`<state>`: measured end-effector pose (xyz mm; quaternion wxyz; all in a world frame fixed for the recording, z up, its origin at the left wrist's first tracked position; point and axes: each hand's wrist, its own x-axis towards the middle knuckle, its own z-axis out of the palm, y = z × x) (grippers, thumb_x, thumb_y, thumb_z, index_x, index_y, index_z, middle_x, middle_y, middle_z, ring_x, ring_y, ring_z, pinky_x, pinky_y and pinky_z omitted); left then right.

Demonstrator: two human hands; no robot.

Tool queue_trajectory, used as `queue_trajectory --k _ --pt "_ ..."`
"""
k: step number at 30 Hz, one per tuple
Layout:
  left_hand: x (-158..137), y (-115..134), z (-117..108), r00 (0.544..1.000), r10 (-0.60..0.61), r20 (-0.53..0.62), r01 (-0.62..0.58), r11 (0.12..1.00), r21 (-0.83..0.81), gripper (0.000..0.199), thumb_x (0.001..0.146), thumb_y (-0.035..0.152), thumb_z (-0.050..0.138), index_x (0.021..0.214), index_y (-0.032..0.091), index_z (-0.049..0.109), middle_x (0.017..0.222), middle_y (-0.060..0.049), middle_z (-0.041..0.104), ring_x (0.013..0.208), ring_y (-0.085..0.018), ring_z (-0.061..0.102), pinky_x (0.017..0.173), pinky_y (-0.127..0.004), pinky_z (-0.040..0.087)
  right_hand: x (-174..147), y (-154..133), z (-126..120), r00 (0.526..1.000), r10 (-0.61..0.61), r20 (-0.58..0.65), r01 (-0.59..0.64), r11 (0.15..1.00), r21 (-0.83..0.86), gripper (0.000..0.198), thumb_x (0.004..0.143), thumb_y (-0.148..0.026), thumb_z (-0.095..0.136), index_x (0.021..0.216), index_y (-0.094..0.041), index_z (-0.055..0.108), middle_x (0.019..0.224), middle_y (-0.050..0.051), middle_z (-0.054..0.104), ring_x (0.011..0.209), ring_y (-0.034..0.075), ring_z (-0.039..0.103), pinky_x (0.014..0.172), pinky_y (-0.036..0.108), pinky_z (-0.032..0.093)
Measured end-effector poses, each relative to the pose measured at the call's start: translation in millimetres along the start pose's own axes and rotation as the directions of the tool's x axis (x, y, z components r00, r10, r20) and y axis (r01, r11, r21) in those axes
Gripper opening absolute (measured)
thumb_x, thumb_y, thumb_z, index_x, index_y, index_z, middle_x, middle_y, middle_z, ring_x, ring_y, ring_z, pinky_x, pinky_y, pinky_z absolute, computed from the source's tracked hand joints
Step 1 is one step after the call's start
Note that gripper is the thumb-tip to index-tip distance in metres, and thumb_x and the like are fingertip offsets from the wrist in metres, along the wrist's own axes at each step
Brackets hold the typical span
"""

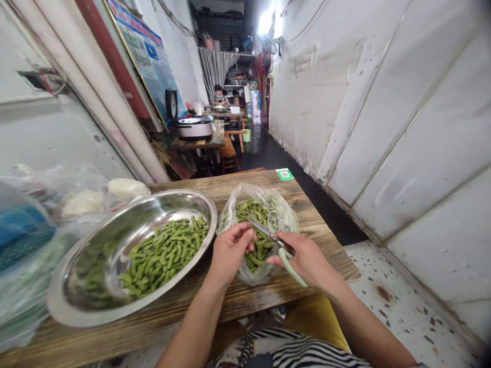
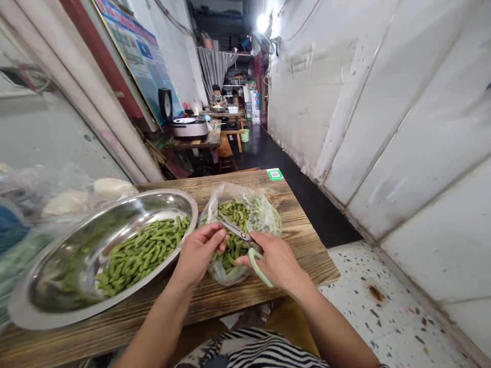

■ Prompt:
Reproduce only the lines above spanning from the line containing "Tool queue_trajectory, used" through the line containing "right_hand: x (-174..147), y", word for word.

■ Response area:
Tool queue_trajectory, used as `queue_trajectory --k _ --pt "_ ..."`
"""
k: step number at 30 Hz, one per tuple
Layout:
  left_hand: x (-158..137), y (-115..134), z (-117..108), r00 (0.544..1.000), r10 (-0.60..0.61), r20 (-0.53..0.62), r01 (-0.62..0.58), r11 (0.12..1.00), r21 (-0.83..0.81), gripper (0.000..0.199), thumb_x (0.001..0.146), thumb_y (-0.035..0.152), thumb_z (-0.050..0.138), index_x (0.021..0.214), index_y (-0.032..0.091), index_z (-0.049..0.109), middle_x (0.017..0.222), middle_y (-0.060..0.049), middle_z (-0.041..0.104), ring_x (0.013..0.208), ring_y (-0.085..0.018), ring_z (-0.061..0.102), pinky_x (0.017..0.173), pinky_y (-0.127..0.004), pinky_z (-0.040..0.087)
  right_hand: x (-174..147), y (-154..133), z (-126..120), r00 (0.526..1.000), r10 (-0.61..0.61), r20 (-0.58..0.65), r01 (-0.59..0.64), r11 (0.15..1.00), r21 (-0.83..0.86), gripper (0.000..0.198), thumb_x (0.004..0.143), thumb_y (-0.148..0.026), thumb_z (-0.095..0.136), index_x (0.021..0.216), index_y (-0.094..0.041), index_z (-0.055..0.108), middle_x (0.019..0.224), middle_y (-0.050..0.051), middle_z (-0.054..0.104), ring_x (0.011..0.209), ring_y (-0.034..0.075), ring_z (-0.039..0.103), pinky_x (0.014..0.172), pinky_y (-0.036..0.108), pinky_z (-0.032..0.093)

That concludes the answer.